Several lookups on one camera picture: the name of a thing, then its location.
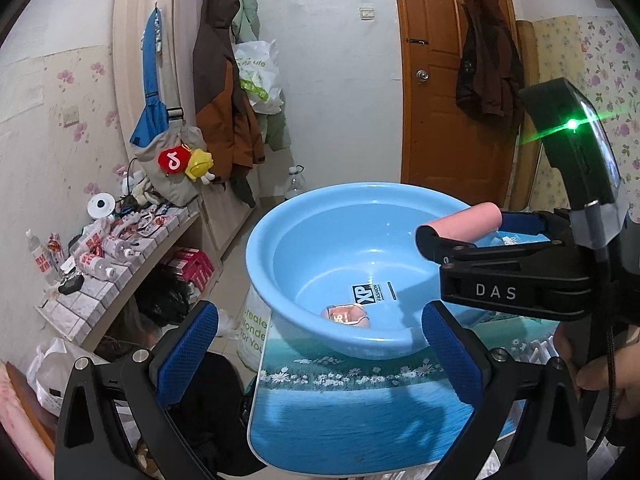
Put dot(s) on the pink roll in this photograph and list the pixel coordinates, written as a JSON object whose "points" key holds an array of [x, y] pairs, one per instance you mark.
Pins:
{"points": [[470, 220]]}

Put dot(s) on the large clear water bottle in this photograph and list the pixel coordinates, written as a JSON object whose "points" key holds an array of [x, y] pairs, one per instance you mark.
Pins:
{"points": [[295, 185]]}

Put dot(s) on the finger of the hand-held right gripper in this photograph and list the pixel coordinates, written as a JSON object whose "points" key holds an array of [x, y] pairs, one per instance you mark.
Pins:
{"points": [[520, 222], [435, 245]]}

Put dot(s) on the light blue plastic basin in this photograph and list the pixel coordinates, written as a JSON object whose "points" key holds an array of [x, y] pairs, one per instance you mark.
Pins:
{"points": [[320, 255]]}

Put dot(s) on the small black device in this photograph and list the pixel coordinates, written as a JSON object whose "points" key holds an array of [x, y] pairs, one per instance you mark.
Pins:
{"points": [[70, 287]]}

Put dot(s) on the brown wooden door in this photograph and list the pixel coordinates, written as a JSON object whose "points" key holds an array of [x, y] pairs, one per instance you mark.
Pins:
{"points": [[435, 110]]}

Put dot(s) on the dark brown jacket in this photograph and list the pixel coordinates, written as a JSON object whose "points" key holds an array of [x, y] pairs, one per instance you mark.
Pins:
{"points": [[487, 60]]}

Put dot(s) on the pale green jacket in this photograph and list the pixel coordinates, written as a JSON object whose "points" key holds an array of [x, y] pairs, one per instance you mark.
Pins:
{"points": [[275, 130]]}

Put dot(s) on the red plush charm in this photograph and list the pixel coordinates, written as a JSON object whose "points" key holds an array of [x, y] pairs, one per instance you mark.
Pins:
{"points": [[172, 161]]}

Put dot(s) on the metal door knob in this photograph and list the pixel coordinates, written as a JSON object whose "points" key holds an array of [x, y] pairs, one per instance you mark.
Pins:
{"points": [[422, 75]]}

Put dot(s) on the light wood wardrobe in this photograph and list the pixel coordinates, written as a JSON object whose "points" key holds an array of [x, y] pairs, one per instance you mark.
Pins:
{"points": [[135, 60]]}

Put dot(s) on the dark cloth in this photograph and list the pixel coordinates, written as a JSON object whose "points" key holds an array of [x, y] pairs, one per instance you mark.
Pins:
{"points": [[220, 410]]}

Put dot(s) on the pile of red label packets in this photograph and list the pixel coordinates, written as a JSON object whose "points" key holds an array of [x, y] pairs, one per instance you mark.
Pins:
{"points": [[115, 245]]}

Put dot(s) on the small pink packet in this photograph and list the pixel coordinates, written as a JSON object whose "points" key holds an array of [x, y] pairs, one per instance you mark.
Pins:
{"points": [[345, 316]]}

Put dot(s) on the brown and orange jacket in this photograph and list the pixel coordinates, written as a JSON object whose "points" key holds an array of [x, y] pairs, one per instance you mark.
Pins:
{"points": [[215, 85]]}

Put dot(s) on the white light switch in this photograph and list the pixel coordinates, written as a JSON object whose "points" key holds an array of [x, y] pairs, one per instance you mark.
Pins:
{"points": [[367, 13]]}

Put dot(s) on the white bag green lettering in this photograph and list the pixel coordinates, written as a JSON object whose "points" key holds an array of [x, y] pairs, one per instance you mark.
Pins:
{"points": [[252, 330]]}

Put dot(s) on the yellow plush charm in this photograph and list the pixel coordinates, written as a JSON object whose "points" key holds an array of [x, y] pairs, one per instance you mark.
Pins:
{"points": [[200, 162]]}

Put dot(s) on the scenery print desktop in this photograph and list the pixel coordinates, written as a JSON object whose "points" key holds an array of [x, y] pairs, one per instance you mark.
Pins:
{"points": [[350, 410]]}

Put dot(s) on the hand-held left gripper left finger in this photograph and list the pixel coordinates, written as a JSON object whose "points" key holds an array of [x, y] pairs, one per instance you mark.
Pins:
{"points": [[187, 355]]}

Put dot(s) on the pink blanket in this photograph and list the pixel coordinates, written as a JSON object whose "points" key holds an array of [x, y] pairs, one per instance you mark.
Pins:
{"points": [[20, 430]]}

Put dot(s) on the white round camera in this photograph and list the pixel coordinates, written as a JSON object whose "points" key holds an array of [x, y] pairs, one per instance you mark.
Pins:
{"points": [[101, 206]]}

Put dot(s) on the black plastic bag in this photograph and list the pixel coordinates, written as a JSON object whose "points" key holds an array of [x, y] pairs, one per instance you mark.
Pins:
{"points": [[162, 295]]}

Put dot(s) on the white plastic bag green print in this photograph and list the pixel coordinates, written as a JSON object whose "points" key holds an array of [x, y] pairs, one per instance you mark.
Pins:
{"points": [[257, 75]]}

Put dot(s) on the person's right hand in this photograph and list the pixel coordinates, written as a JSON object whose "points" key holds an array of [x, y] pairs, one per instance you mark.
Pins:
{"points": [[595, 377]]}

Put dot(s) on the blue and grey bag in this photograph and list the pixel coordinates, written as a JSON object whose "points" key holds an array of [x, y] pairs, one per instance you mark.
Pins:
{"points": [[150, 125]]}

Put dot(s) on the red cardboard box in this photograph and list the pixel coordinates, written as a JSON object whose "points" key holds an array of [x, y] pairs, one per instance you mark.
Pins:
{"points": [[195, 267]]}

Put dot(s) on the white wall socket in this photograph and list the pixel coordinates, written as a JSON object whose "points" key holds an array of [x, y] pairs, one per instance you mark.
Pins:
{"points": [[71, 116]]}

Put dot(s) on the rolled beige mat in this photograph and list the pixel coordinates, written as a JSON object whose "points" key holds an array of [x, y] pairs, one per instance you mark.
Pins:
{"points": [[525, 170]]}

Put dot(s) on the clear bottle red label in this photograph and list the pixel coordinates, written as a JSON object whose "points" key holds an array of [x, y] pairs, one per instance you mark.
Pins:
{"points": [[41, 260]]}

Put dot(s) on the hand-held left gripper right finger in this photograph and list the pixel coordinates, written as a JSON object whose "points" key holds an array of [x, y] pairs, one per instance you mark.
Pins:
{"points": [[452, 355]]}

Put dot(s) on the white tiled shelf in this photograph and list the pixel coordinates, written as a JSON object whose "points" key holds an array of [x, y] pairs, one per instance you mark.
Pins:
{"points": [[100, 300]]}

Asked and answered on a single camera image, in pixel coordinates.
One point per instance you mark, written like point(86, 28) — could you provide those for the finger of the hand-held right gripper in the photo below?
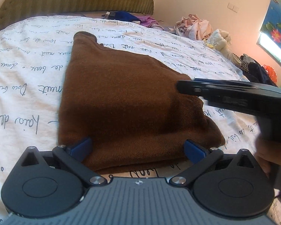
point(192, 88)

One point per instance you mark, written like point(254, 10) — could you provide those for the pink beige clothes pile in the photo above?
point(194, 27)

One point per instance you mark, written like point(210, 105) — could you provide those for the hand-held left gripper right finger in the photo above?
point(194, 151)

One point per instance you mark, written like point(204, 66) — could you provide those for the pale yellow clothes pile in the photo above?
point(221, 41)

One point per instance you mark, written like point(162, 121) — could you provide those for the green striped upholstered headboard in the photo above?
point(72, 0)

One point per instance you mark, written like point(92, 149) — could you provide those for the orange plastic bag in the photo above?
point(270, 71)

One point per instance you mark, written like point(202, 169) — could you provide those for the dark clothes pile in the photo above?
point(257, 71)

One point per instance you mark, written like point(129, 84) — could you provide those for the purple cloth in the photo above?
point(149, 22)

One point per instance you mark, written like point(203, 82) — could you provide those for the blue cloth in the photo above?
point(123, 16)

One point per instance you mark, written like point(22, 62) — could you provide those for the white script-printed bedsheet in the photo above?
point(30, 75)

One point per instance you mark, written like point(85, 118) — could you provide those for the beige wall switch plate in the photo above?
point(233, 7)

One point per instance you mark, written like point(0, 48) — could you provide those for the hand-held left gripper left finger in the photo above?
point(82, 146)

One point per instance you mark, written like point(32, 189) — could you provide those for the person's right hand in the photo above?
point(264, 155)

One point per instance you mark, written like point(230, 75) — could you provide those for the brown knit sweater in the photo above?
point(131, 98)

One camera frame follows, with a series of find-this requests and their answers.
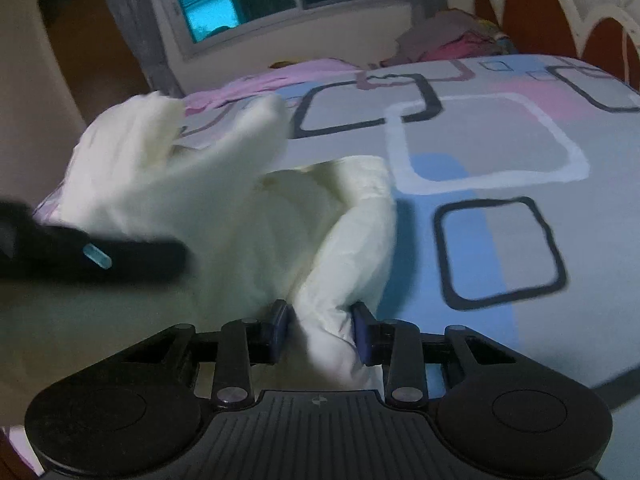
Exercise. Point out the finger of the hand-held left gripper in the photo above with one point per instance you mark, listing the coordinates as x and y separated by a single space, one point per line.
150 262

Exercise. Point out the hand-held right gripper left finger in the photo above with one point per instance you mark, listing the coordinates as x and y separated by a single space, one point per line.
278 331

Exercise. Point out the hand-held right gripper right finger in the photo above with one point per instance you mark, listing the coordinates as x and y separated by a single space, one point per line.
361 336

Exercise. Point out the white garment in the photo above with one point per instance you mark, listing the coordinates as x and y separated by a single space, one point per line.
225 200

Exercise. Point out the pile of clothes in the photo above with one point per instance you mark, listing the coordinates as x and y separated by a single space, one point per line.
450 40

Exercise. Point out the brown wooden door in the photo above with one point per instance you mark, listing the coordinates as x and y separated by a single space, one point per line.
85 50

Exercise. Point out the yellow cloth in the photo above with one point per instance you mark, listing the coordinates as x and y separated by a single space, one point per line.
281 64

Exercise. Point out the patterned grey bed sheet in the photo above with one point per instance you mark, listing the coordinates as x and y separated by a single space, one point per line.
500 135

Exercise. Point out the pink blanket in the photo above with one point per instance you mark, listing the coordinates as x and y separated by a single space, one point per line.
310 70

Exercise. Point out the scalloped white and brown headboard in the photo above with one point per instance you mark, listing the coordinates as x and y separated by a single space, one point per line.
540 15

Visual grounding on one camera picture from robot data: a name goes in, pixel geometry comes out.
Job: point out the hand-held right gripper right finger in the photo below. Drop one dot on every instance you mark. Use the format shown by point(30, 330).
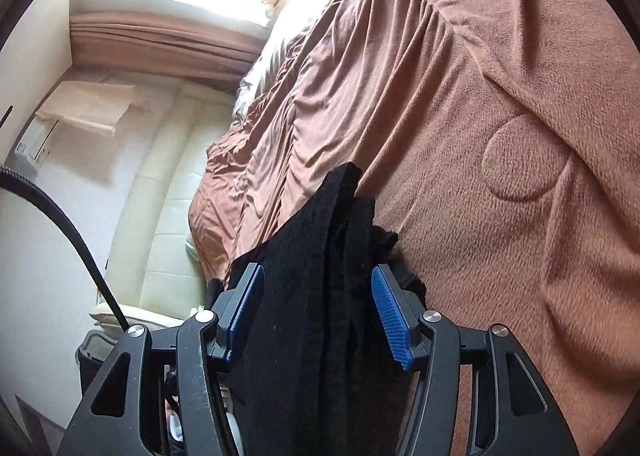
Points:
point(392, 321)

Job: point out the cream padded headboard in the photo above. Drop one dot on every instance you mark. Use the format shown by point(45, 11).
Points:
point(165, 196)

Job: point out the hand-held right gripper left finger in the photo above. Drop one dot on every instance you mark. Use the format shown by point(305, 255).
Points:
point(242, 316)

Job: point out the cream cloth cover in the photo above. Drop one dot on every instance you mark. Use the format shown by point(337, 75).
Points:
point(85, 108)

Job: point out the beige duvet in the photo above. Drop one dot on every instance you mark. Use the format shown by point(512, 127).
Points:
point(290, 36)

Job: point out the brown curtain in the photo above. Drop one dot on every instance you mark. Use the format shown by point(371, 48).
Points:
point(150, 46)

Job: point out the brown fleece blanket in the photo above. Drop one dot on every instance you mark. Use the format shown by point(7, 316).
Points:
point(475, 86)

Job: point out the black pants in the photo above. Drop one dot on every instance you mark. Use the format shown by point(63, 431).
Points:
point(300, 336)

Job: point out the white air conditioner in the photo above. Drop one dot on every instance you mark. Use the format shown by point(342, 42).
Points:
point(35, 146)

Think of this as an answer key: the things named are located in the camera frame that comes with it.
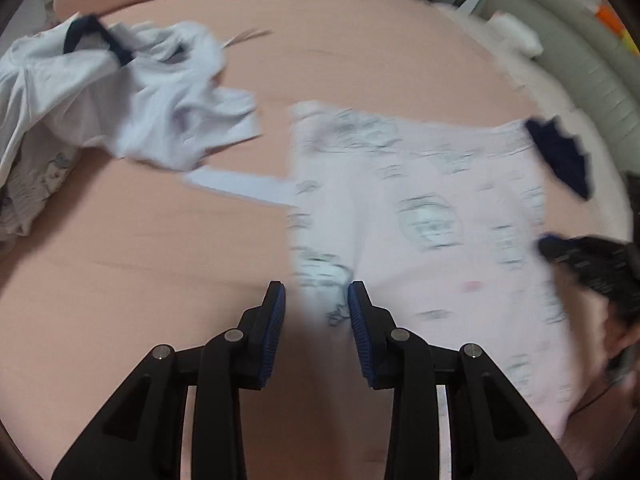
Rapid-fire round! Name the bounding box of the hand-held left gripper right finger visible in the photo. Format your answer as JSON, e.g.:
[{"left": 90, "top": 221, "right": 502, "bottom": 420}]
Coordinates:
[{"left": 347, "top": 281, "right": 576, "bottom": 480}]

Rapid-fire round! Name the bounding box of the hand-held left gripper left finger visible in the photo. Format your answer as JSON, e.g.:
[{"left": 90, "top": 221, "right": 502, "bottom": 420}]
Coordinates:
[{"left": 52, "top": 281, "right": 287, "bottom": 480}]

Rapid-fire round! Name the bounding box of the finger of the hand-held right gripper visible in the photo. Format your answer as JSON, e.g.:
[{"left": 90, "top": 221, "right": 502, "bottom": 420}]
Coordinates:
[
  {"left": 560, "top": 260, "right": 631, "bottom": 308},
  {"left": 537, "top": 232, "right": 632, "bottom": 273}
]

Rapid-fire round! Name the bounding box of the pink printed garment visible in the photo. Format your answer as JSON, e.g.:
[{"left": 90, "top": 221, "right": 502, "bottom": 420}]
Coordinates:
[{"left": 286, "top": 101, "right": 576, "bottom": 431}]

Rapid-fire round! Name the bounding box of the person's right hand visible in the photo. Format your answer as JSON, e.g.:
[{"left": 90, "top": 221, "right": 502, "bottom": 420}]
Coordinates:
[{"left": 602, "top": 317, "right": 640, "bottom": 378}]

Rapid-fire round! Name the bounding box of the pink bed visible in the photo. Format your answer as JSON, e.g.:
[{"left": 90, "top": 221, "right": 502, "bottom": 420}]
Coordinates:
[{"left": 0, "top": 0, "right": 640, "bottom": 466}]

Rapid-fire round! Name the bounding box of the grey sofa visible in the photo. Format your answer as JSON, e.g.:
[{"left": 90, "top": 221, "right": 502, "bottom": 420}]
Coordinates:
[{"left": 470, "top": 0, "right": 640, "bottom": 171}]

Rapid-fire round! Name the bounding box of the white cloth at bed edge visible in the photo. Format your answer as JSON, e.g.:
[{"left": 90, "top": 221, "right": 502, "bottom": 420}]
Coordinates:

■ ■ ■ ■ ■ ■ ■

▶ _What to produce_
Filter the entries and copy out every line with the word "picture".

▶ _Finished exercise_
Several lookups on one camera picture: the name of a thing, then its location.
Visual grounding on one camera picture from robot data: a name goes in, pixel geometry comes out.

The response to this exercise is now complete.